Convegno “Prospettiva di genere nelle dipendenze patologiche: teorie, ricerche, esperienze”.

La dott.ssa Laura Lanza, Direttore dell’U.O.C. di Otorinolaringoiatria degli Ospedali Civili di Voghera e Vigevano e Vice-Presidente dell’Associazione Italiana Donne Medico, è promotore e responsabile scientifico del 1° Convegno AIDM Nord-Italia, in programma sabato 10 novembre a Pavia presso l’Università degli Studi di Pavia (Aula Foscolo) in Corso Strada Nuova 65.

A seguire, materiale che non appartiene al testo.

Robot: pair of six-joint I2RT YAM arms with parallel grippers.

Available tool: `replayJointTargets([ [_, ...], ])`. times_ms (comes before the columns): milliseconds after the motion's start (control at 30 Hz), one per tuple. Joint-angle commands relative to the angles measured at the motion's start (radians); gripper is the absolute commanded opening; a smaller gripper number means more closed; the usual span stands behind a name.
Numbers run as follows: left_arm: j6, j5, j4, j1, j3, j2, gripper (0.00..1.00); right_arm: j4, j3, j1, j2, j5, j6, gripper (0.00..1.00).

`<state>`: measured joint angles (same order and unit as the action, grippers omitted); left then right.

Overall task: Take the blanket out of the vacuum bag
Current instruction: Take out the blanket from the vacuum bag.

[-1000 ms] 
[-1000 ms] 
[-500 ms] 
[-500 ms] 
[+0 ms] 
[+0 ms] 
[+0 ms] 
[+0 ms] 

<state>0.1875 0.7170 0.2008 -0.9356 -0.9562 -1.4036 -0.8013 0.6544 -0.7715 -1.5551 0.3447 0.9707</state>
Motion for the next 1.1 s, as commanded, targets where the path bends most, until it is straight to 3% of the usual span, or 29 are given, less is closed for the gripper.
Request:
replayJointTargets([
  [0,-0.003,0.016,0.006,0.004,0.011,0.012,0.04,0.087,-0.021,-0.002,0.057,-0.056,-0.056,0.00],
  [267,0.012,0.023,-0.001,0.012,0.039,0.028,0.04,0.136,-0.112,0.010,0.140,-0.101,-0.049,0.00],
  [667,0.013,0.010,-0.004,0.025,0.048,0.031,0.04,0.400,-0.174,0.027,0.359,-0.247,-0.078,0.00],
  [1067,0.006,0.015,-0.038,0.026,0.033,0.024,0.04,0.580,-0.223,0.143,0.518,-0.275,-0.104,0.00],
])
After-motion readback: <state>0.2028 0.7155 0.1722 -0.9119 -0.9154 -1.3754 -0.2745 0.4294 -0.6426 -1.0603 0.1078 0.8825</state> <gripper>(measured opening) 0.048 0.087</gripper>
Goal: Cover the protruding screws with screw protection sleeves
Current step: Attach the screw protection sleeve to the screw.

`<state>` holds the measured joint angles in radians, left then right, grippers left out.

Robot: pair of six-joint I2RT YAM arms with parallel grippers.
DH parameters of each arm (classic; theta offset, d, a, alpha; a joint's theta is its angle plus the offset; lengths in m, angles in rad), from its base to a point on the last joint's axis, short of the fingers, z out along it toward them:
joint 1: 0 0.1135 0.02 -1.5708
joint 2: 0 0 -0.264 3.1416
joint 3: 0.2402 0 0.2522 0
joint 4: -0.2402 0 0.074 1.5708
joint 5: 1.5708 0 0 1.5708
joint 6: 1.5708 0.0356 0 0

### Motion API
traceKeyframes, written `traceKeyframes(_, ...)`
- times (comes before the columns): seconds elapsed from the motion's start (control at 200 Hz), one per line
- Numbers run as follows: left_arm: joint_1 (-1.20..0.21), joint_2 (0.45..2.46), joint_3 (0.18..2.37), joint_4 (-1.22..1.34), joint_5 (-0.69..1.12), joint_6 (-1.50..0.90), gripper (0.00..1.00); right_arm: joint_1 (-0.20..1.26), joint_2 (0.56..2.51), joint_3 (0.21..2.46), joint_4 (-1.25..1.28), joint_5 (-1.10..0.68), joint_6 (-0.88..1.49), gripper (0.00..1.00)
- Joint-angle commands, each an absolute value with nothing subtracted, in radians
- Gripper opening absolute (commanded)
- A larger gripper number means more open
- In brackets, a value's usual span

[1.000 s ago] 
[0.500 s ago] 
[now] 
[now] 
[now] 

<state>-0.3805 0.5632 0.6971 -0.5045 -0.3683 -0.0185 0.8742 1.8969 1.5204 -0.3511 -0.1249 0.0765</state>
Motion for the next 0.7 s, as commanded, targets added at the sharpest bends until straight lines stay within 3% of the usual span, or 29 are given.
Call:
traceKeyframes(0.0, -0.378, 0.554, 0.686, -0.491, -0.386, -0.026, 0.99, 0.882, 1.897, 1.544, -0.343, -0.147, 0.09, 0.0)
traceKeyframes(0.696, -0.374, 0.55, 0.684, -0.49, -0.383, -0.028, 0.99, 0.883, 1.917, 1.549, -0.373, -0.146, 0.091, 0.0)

L’evento è patrocinato da ASST Pavia, Ordine dei Medici Provincia di Pavia, Università di Pavia e Comune di Pavia e si aprirà con il saluto delle autorità, tra cui il dott. Michele Brait, Direttore Generale di ASST Pavia.

RAZIONALE DEL CORSO
Oggi sempre più uomini e donne presentano dipendenze anche in termini di identità di genere (gendering addiction). Le domande che scaturiscono da questo atteggiamento sono molteplici: come sono influenzate dal genere, la genesi e la diffusione di vecchie e nuove forme di dipendenze? Quali teorie sulle dipendenze "di genere" (da sostanze psicoattive, da comportamenti, da relazioni) si possono delineare? In generale, la ricerca scientifica ha mostrato numerose e significative differenze di genere nelle varie forme di dipendenza, a livello di comportamenti d’abuso, di fattori di rischio e di vulnerabilità specifici, di meccanismi neurobiologici e ormonali, di controllo degli impulsi e di risposta ai trattamenti.
In questo incontro gli specialisti si confrontano sui diversi aspetti, con un punto di vista incentrato sulle caratteristiche della persona, (biologiche, psicologiche, legate al vissuto e al contesto sociale), con l’obiettivo di sviluppare percorsi specifici finalizzati a garantire i migliori trattamenti di prevenzione e cura. Si intende inoltre favorire la conoscenza di esperienze di buone prassi gender-oriented che si realizzano sul territorio nazionale. Si cercherà, quindi, di incoraggiare una riflessione ed un confronto sulle strategie e sugli obiettivi di trattamento di entrambi i generi, alla luce sia delle evidenze scientifiche sia delle esperienze sul campo.
L’evento riconosce 7 crediti formativi ECM.